--> Accelerating Unconventional Well Completion Optimization Through Data Analytics and Machine Learning Tied to Reservoir Characterization

AAPG ACE 2018

Datapages, Inc.Print this page

Accelerating Unconventional Well Completion Optimization Through Data Analytics and Machine Learning Tied to Reservoir Characterization

Abstract

In today’s data-driven economy, operators that integrate vast stores of fundamental reservoir and production data with the high-performance predictive analytics solutions can emerge as winners in the contest of maximizing EUR. The scope of this study is to demonstrate new workflow coupling earth sciences with data analytics to operationalize well completion optimization. The workflow aims to build a robust model that allows user to perform sensitivity analysis on completion designs within a few hours.

Less than 5% of the wells fractured in North America are designed using advanced simulation due to the required level of data, skillset and long computing times. Breaking these limitations through parallel fracture and reservoir simulations on cloud, and combining it with analytics and algorithms helped develop a powerful solution that creates models for fast yet effective completion design.

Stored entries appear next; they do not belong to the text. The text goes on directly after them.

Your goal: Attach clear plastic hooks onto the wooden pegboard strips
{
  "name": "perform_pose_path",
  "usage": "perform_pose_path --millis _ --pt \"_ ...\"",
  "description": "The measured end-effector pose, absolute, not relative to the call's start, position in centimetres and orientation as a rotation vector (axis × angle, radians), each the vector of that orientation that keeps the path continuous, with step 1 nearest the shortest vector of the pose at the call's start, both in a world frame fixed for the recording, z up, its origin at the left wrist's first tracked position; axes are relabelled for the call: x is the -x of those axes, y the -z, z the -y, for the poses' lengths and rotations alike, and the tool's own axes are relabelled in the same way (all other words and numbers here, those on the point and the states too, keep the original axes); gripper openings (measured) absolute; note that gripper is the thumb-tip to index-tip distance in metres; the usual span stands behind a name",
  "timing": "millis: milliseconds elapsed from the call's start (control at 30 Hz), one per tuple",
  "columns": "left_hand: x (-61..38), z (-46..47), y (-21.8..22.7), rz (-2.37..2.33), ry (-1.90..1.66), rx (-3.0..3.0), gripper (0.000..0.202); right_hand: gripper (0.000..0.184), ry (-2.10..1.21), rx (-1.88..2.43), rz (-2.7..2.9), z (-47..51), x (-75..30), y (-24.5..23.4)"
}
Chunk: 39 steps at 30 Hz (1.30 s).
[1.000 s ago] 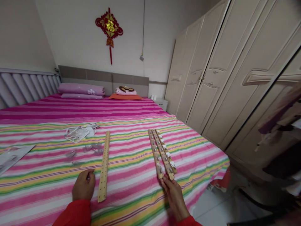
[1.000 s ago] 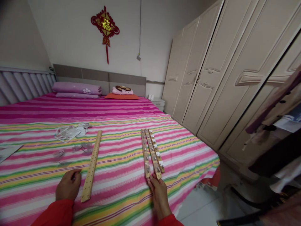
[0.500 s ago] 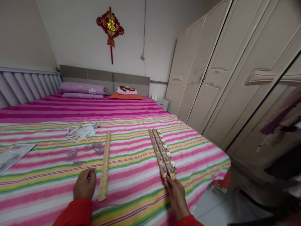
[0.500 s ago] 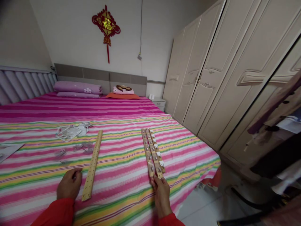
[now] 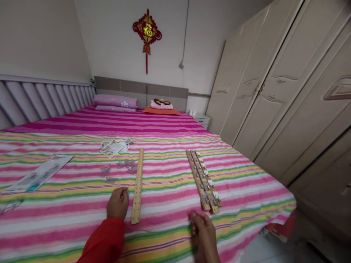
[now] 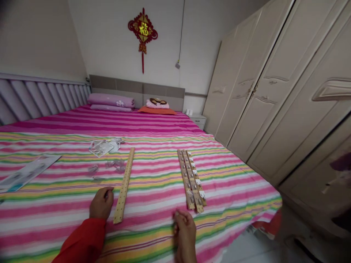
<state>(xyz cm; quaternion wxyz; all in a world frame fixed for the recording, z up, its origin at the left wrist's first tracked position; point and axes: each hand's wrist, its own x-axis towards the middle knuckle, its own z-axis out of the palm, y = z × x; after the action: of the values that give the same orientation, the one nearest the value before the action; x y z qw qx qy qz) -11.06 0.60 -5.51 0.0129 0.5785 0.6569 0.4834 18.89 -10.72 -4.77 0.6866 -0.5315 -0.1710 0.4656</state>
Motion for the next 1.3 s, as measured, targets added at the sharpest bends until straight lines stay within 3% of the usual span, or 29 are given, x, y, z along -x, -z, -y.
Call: perform_pose_path --millis 133,233,367,500,1033,1300 --pt "11.0 -0.5 5.6 -2.042 -1.548 -1.778 0.018 0.036 -1.195 1.183 1.003 9.0 -13.6 3.1" --pt "10.9 -0.5 5.8 -2.021 -1.584 -1.775 0.018 0.036 -1.058 1.228 1.422 7.5 -9.7 2.2" --pt "11.0 -0.6 6.1 -1.995 -1.618 -1.805 0.018 0.059 -0.686 1.481 1.753 6.2 -6.0 1.3" --pt "11.1 -0.6 6.3 -1.985 -1.621 -1.822 0.018 0.076 -0.58 1.583 1.916 5.1 -4.1 0.8" --pt "10.9 -0.4 6.3 -1.979 -1.618 -1.792 0.018 0.072 -0.337 1.683 2.082 4.8 -3.0 1.4" --pt "10.8 -0.2 6.0 -1.924 -1.677 -1.781 0.017 0.053 -0.379 1.642 2.063 6.1 -6.2 1.7"
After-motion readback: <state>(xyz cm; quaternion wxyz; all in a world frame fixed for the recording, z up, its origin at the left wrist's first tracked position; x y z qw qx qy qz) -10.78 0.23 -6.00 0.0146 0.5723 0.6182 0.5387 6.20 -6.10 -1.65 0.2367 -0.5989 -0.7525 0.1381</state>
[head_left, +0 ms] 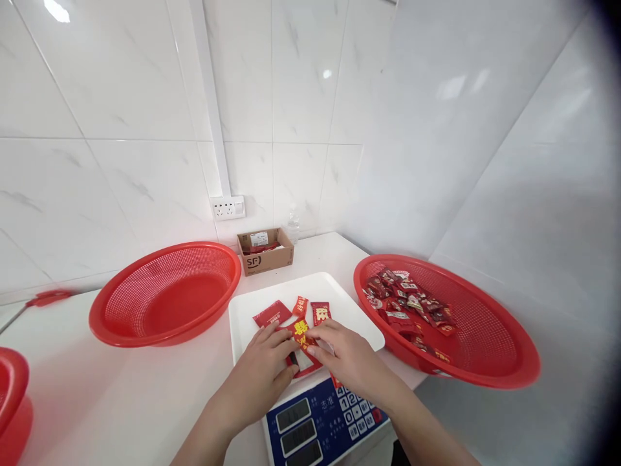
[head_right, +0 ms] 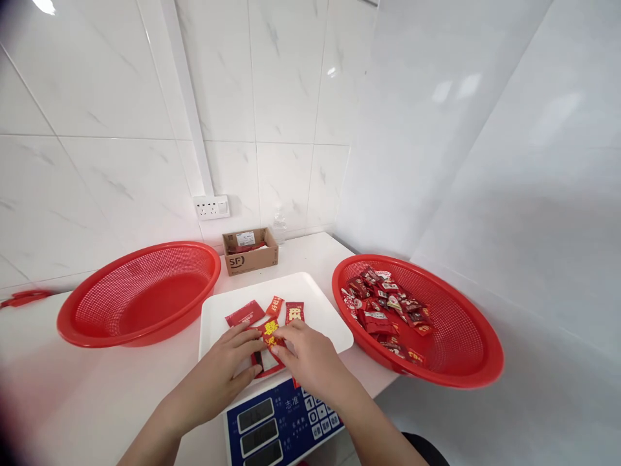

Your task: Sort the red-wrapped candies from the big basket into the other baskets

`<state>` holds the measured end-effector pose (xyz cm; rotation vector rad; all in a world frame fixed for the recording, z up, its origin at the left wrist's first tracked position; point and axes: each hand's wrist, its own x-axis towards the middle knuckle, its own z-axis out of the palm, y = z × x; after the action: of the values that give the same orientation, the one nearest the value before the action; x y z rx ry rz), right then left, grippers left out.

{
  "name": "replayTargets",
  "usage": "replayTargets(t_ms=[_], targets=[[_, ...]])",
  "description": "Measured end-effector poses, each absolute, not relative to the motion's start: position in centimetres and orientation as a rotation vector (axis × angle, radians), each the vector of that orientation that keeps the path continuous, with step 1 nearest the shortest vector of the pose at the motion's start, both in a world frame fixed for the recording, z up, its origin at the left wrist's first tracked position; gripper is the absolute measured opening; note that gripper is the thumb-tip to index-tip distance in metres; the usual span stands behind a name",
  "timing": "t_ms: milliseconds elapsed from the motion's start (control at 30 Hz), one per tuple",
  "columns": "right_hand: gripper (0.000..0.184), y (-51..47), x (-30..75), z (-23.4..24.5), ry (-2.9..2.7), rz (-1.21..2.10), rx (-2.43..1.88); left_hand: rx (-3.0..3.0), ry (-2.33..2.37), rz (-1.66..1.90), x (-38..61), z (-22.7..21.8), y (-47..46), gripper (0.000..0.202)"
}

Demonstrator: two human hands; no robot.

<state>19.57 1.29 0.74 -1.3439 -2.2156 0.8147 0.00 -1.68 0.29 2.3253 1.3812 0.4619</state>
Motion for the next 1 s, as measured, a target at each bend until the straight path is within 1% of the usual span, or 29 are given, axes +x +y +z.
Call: replayTargets(t_ms=[100, 167, 300, 500, 633, 833, 1000], targets=[[0.025, 1.2, 19.2, 0.6, -2.318, 0.82, -1.36, 2.357, 1.339, 0.495, 0.0, 0.9, -2.1, 0.027], [0.025, 1.2, 18.9, 0.5, -2.341, 0.8, -1.378, 2.356, 1.344, 0.504, -0.1, 1.1, -2.1, 0.027], [0.026, 1.6, 18.9, 0.7, -2.35, 0.725, -1.411, 2.328, 1.421, 0.437, 0.0, 0.7, -1.8, 0.032], [0.032, 5.1, 18.8, 1.2, -2.34, 0.583, -1.368, 2.223, 1.552, 0.33, 0.0, 0.1, -1.5, 0.042], [0.031, 7.2, 18.4, 0.7, -2.404, 0.486, -1.487, 2.217, 1.545, 0.331, -0.2, 0.1, -1.4, 0.041], [0.025, 7.5, 18.8, 0.7, -2.433, 0.513, -1.471, 2.209, 1.546, 0.291, -0.3, 0.1, -1.4, 0.044], [0.035, 7.2, 20.8, 1.4, -2.271, 0.384, -1.715, 2.213, 1.541, 0.326, -0.3, 0.1, -1.4, 0.044]])
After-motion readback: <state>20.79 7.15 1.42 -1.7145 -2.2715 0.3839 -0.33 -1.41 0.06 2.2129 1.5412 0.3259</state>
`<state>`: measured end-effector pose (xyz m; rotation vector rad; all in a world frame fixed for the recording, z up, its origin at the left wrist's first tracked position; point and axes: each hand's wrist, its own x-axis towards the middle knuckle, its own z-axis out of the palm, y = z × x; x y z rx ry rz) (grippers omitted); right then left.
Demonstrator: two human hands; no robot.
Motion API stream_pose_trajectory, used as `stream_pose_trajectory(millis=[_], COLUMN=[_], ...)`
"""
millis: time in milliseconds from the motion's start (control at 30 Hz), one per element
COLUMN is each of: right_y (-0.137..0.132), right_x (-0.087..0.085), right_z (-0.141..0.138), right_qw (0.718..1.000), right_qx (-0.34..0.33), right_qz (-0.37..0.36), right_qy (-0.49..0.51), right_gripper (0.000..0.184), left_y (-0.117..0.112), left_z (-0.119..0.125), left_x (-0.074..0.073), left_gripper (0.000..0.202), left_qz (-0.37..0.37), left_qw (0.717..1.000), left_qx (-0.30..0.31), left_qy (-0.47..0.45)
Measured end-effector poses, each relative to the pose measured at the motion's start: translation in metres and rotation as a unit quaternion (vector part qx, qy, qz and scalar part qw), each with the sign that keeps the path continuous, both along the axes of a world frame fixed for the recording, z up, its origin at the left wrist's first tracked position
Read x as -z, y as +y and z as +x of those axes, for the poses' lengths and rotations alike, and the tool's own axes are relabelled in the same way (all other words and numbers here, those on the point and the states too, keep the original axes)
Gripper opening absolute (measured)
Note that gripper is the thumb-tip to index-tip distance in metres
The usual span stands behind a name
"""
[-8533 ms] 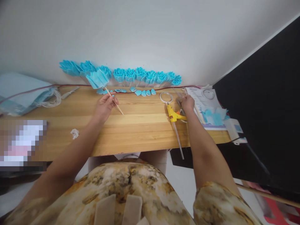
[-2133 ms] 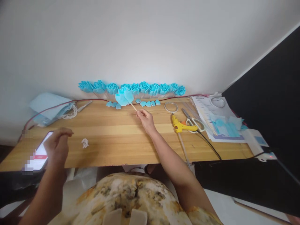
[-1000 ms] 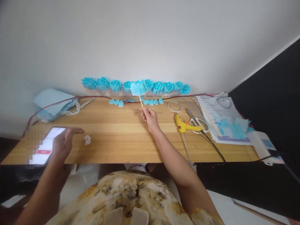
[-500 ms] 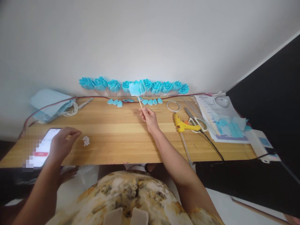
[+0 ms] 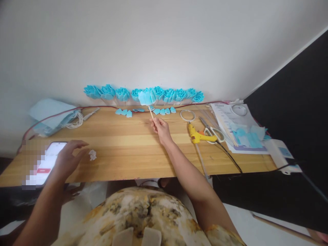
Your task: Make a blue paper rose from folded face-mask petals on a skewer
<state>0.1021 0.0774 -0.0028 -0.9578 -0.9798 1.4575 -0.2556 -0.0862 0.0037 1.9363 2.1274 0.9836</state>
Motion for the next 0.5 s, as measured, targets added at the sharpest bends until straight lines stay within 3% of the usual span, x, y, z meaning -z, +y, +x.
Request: stream_pose_trajectory(millis=[367,500], right_y=[0.001,0.001], right_x=[0.003,0.002], right_z=[0.001,0.0], right_qw=[1.0,1.0], right_qx=[-0.008,-0.007], right_qz=[0.002,0.005], right_qy=[0.011,0.007], right_gripper=[0.052,0.051], left_y=[-0.005,-0.006], left_z=[0.009,0.01], left_x=[-0.011,-0.013], left_gripper=[0.036,0.043], left_qz=[-0.057,-0.066], left_qw=[0.989,0.988], left_qx=[-0.133,-0.134], left_qy=[-0.028,-0.032])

As a case study, the approach was executed on Permian and Eagle Ford wells. Over 1500 data points were collected with completion sensitivity performed on multithreaded cluster environment on these wells. Advanced machine learning and data mining algorithms of data analytics such as Random Forest, Gradient Boost, Liner Regression etc. were applied on the data points to create a proxy model for the frac and the production simulator. With Gradient Boost technique over 90% accuracy was achieved between the proxy model and the actual results. Hence, the proxy model could predict the wellbore productivity fairly accurately for any given change in completion design. Evaluating the impact of completion parameters on production and economics was fast-tracked and almost real time. The approach can be replicated for varying geological and geomechanical properties as operations move from pad to pad. While the heavy computing resource, simulation skillset and long run times were now story of past when applying this new approach, regular QA/QC of the model through manual simulations makes the process more robust and reliable.

The methodology provides an integrated approach to bridge the traditional reservoir understanding and simulation approach to the new big data approach to create proxies which allows operators to make quicker decisions for completion optimization. The technique presented in this paper can be extended for other domains of wellsite operations such as well drilling, artificial lift, etc. and help operators evaluate the most economical scenario in almost real-time.